Below, we have included easy to do recipes which your beloved companion might enjoy. Check them out!
Homemade Banana Bread for Dogs
- 1 cup Oat flour DIY: Pulse rolled oats in the food processor for about a minute to make your own.
- 1 cup AP or Whole Wheat flour
- 2 tsp Baking powder
- 1/2 tsp Baking soda
- 1 pinch Salt
- 1 cup Milk we used unsweetened coconut milk. You could use any dog-friendly milk or even just water.
- 1 tsp Vanilla extract
- 2 ripe Ripe bananas you can roast them up a bit in the oven first for a little extra caramelization
- 1 Egg
- Preheat oven to 350 degrees Fahrenheit.
- Grease 4 mini loaf pan molds well.
- Measure dry ingredients into a large bowl and blend thoroughly with a fork.
- In a smaller bowl, mash the bananas and wet ingredients into pretty smooth.
- Pour the wet ingredients into the dry ingredients and stir with a fork just to combine.
- Pour the batter into greased loaf pans, about a quarter cup per loaf.
- Bake until a knife inserted comes out pretty clean and the top and sides have a nice color to them.
Sourdough Dog Treats
- 1/4 cup Sourdough starter, active
- 1 1/2 cup Warm water
- 3 cups Flour
- 1 tsp Salt
- 2 cups Steel cut oats
- 1/3 cup Peanut butter
- Combine the sourdough starter and water. Mix to combine. Stir in the flour and salt. Cover and let dough rest (1 hour or overnight).
- Pre-heat over to 400 degrees.
- Stir the oats and peanut butter into the flour mixture. The dough should be thick and easy to handle. If it’s still wet and sticky add a bit more flour.
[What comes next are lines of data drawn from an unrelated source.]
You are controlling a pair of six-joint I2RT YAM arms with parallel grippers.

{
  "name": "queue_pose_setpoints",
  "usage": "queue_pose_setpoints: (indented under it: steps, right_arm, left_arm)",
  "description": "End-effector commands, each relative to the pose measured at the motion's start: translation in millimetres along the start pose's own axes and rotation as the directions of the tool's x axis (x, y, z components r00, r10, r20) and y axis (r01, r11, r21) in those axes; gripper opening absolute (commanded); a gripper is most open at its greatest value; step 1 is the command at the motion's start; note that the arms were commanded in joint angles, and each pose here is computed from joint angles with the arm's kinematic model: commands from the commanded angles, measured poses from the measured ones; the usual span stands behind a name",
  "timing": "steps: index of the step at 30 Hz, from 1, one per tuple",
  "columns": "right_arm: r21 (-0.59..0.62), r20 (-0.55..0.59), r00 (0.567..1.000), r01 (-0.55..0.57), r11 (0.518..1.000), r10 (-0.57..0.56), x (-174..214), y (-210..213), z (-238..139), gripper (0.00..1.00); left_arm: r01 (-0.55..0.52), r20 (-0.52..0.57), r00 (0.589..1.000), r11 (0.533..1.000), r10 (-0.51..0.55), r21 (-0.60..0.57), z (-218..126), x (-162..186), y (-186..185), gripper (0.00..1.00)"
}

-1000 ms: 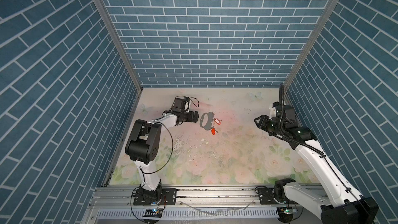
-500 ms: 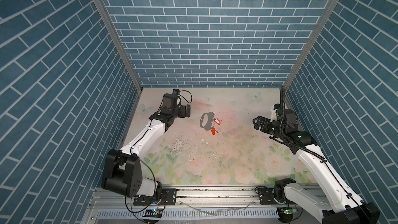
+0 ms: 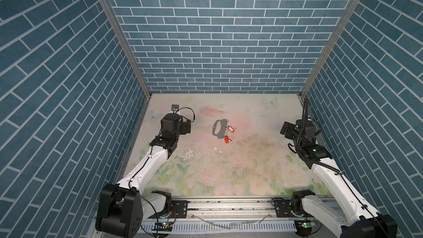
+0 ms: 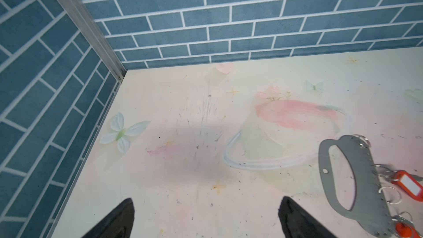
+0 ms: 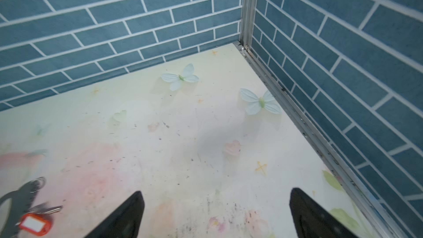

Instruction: Put the keys on the keyring

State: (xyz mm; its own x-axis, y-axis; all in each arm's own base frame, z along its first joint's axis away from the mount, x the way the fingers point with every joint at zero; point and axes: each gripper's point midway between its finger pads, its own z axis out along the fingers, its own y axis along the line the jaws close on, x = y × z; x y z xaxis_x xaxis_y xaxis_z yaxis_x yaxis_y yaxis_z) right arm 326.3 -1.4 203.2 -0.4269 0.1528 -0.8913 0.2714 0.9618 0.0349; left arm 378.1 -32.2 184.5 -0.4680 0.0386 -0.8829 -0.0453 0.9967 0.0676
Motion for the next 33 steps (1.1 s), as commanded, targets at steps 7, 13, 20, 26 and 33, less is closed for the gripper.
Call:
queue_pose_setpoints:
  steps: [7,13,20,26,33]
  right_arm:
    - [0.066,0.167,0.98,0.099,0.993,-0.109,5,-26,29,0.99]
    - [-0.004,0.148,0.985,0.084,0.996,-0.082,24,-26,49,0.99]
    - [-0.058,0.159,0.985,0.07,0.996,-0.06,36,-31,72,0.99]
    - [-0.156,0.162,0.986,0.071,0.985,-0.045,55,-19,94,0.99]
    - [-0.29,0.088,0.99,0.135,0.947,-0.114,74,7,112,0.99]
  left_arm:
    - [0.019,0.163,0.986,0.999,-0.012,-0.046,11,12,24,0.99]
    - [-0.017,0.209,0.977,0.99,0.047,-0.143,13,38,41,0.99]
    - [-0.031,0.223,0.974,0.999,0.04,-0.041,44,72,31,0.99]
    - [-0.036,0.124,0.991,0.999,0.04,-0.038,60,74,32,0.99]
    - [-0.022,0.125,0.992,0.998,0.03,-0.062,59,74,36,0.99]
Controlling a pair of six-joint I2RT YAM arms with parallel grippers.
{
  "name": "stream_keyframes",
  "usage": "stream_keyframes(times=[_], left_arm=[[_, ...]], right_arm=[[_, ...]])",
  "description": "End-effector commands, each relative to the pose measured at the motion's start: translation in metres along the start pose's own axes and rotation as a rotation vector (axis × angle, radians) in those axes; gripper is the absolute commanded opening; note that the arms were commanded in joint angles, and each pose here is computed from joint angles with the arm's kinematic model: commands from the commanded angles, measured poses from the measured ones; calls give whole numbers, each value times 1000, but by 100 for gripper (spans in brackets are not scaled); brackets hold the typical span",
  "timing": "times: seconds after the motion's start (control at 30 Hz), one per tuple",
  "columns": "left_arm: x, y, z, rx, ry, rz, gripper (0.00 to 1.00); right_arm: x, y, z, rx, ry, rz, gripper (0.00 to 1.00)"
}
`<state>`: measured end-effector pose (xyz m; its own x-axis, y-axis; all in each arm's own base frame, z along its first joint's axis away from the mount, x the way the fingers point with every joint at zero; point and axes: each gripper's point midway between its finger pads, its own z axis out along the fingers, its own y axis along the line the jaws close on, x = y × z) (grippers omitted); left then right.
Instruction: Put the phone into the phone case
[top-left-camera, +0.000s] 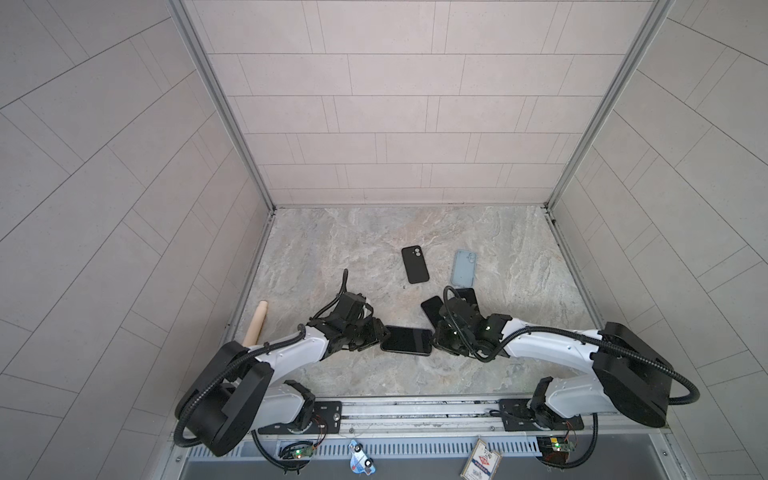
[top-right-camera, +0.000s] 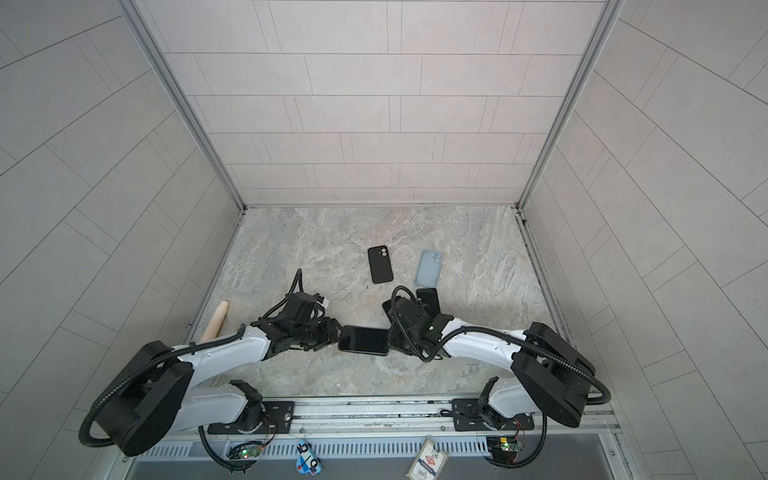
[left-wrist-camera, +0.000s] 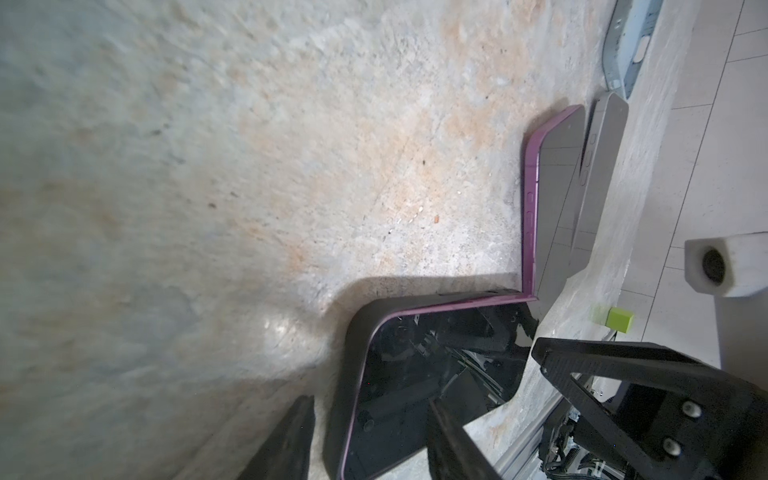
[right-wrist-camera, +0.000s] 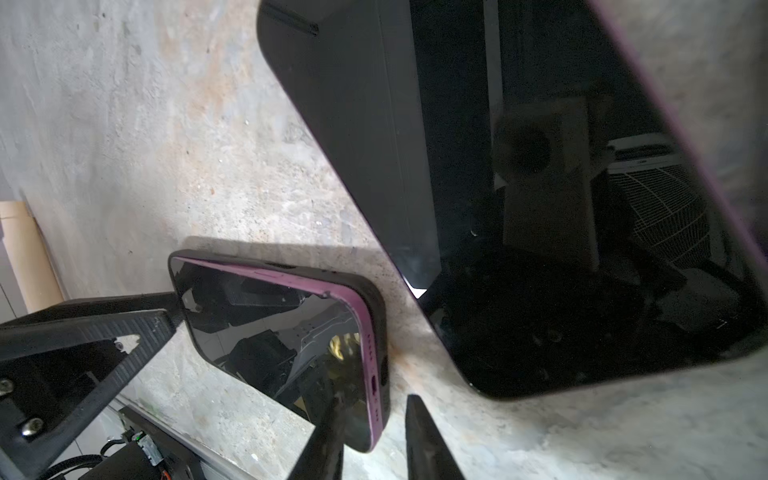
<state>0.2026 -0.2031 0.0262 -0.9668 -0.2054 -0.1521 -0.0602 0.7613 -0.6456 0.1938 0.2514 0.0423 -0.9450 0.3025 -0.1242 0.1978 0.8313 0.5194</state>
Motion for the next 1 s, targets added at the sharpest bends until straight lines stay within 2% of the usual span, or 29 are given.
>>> stream_keyframes(times=[0.0, 0.03, 0.17, 0.4, 0.7, 0.97], left_arm=[[12, 15, 4, -37, 30, -35, 51], [12, 14, 4, -34, 29, -33, 51], [11, 14, 5, -31, 30, -35, 51], [12, 14, 6, -24, 30, -41, 51], [13, 15, 8, -19, 32, -51, 51], [14, 16, 7, -21, 33, -50, 51]], right_arm=[[-10, 8, -8, 18, -55, -9, 28], [-12, 8, -10, 20, -63, -13, 25], [-12, 6, -10, 21, -67, -6, 24], [-4, 8, -2, 22, -32, -28, 5], [5, 7, 12, 49, 5, -44, 5], [0, 9, 0, 55, -28, -62, 6]])
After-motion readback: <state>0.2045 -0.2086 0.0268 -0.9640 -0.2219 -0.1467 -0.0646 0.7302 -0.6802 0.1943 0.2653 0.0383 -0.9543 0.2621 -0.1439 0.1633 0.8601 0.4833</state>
- Use a rolling pin to roll out dough on a floured surface. Use a cookie cutter to cut out treats. Alternatively, you can shape treats by hand.
- Bake treats on large cookie sheets for 15 minutes. Reduce heat to 200 degrees. Bake treats 1 hour longer.
Banana Bread Soft Chew Dog Treat Recipe
- 1/2 cup Coconut flour
- 1 tbsp Flaxseeds ground
- 1/2 cup Pumpkin puree pure
- 2 large Eggs
- 1 Banana mashed
- 1 tbsp Coconut oil
- Preheat oven to 350ºF and line a small baking sheet (9×13”) with parchment paper. Set aside.
- In a small mixing bowl, add coconut flour and ground flaxseeds. Whisk together.
- In a separate bowl, mix together pumpkin purée, eggs, mashed banana, and coconut oil.
- Add dry ingredients to the wet ingredients. Mix together with a spoon until thoroughly combined and consistency reaches a thick batter.
- Spoon your thick batter mixture onto the baking sheet, creating an even layer approximately 1/4” thick. Let mixture set for approximately 5 minutes.
- Once on baking sheet, use a knife to score both horizontal and vertical lines, creating little squares.
- Bake for 35 minutes.
- Remove from oven and transfer to a wire rack to cool.
- Once completely cooled, break or cut treats along the scored lines. You will be left with little square treats.